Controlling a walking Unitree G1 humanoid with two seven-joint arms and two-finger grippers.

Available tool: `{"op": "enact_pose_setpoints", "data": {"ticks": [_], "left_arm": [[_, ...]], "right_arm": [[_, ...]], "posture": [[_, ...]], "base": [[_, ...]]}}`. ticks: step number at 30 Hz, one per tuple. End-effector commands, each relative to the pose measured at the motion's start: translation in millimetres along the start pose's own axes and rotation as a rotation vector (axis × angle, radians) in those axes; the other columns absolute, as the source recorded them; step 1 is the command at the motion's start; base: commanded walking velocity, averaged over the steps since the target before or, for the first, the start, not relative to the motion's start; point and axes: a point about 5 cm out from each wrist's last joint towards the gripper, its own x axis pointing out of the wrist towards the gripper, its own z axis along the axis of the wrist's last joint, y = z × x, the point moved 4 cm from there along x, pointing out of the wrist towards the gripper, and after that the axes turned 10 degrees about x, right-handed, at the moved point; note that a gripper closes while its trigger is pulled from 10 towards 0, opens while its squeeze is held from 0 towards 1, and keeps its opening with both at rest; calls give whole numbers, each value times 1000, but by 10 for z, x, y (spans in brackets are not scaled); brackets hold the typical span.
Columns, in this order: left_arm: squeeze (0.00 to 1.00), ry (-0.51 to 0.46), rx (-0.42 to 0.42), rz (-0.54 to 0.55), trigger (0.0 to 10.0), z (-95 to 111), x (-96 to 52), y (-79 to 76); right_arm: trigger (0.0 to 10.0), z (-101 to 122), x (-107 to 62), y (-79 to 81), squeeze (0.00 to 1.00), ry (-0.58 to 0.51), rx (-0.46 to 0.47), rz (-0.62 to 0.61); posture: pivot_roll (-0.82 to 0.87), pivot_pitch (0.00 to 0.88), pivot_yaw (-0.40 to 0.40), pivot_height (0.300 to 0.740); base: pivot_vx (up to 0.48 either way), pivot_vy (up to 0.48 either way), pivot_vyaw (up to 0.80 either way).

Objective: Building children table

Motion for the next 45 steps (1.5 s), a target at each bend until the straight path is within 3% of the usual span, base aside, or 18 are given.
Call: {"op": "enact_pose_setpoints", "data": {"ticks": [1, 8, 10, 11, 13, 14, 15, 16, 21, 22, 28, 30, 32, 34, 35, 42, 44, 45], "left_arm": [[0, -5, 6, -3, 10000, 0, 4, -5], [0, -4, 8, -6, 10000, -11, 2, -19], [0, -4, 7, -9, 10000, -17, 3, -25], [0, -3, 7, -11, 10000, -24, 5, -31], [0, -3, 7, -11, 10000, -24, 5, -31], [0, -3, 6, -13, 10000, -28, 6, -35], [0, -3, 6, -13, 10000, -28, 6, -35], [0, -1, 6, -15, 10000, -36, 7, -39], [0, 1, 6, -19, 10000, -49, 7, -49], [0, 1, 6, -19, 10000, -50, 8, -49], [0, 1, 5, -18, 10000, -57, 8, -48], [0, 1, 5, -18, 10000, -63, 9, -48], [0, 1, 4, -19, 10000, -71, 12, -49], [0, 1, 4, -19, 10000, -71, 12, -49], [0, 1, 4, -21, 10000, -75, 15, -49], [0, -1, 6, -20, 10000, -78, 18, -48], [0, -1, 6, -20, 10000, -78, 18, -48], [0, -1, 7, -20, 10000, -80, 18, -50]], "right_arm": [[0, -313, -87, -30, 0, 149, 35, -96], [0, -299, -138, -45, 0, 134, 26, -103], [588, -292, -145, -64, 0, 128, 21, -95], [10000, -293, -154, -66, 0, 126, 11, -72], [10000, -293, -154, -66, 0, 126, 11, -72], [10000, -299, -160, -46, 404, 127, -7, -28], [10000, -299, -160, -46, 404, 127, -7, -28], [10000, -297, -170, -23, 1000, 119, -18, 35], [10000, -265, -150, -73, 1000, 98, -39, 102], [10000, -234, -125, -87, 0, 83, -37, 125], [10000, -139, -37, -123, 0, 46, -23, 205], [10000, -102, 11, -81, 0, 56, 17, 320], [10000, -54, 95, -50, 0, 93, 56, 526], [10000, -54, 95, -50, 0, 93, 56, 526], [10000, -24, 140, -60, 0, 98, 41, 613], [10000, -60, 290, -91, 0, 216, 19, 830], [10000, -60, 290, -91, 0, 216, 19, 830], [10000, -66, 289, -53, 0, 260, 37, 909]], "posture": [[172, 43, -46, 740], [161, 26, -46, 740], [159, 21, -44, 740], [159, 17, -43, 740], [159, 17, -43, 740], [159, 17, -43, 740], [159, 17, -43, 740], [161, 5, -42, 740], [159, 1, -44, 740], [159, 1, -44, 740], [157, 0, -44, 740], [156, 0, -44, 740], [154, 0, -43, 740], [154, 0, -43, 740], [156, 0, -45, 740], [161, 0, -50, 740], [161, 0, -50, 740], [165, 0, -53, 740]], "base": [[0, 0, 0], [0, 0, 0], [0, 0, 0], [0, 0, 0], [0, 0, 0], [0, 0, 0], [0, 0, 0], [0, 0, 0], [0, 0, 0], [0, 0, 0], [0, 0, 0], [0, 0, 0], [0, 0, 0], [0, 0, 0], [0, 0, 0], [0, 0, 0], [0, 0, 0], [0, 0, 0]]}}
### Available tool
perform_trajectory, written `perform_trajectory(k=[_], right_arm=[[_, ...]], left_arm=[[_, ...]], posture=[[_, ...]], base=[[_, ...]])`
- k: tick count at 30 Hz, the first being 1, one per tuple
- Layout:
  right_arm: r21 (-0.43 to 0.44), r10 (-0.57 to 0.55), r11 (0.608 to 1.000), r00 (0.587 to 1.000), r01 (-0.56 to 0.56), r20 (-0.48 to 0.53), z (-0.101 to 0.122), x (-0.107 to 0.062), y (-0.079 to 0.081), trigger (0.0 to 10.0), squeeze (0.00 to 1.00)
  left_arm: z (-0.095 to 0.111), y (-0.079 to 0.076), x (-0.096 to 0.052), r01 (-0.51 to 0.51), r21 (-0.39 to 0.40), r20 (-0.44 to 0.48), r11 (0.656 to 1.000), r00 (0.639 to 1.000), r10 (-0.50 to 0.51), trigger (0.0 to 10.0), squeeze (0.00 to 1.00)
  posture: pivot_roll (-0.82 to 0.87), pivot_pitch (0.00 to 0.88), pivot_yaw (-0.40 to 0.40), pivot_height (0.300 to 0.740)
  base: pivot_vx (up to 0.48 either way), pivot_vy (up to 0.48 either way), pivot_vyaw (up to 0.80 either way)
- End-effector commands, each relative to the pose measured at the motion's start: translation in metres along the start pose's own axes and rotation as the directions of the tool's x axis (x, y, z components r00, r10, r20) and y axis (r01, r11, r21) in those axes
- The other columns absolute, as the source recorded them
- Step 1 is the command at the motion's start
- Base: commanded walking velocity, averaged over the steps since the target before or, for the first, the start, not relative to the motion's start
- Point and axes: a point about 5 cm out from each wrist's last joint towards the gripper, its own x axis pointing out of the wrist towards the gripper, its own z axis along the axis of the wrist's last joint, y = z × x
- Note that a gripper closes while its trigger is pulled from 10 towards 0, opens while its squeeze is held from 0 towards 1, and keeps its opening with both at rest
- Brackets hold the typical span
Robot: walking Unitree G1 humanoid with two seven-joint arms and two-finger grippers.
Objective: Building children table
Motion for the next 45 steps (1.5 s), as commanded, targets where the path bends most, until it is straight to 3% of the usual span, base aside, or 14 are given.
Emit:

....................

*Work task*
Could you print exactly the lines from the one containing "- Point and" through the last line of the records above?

*Your response*
- Point and axes: a point about 5 cm out from each wrist's last joint towards the gripper, its own x axis pointing out of the wrist towards the gripper, its own z axis along the axis of the wrist's last joint, y = z × x
- Note that a gripper closes while its trigger is pulled from 10 towards 0, opens while its squeeze is held from 0 towards 1, and keeps its opening with both at rest
- Brackets hold the typical span
Robot: walking Unitree G1 humanoid with two seven-joint arms and two-finger grippers.
Objective: Building children table
Motion for the next 45 steps (1.5 s), as commanded, targets where the path bends most, until it is straight to 3% of the usual span, base aside, or 14 are given.
Emit:

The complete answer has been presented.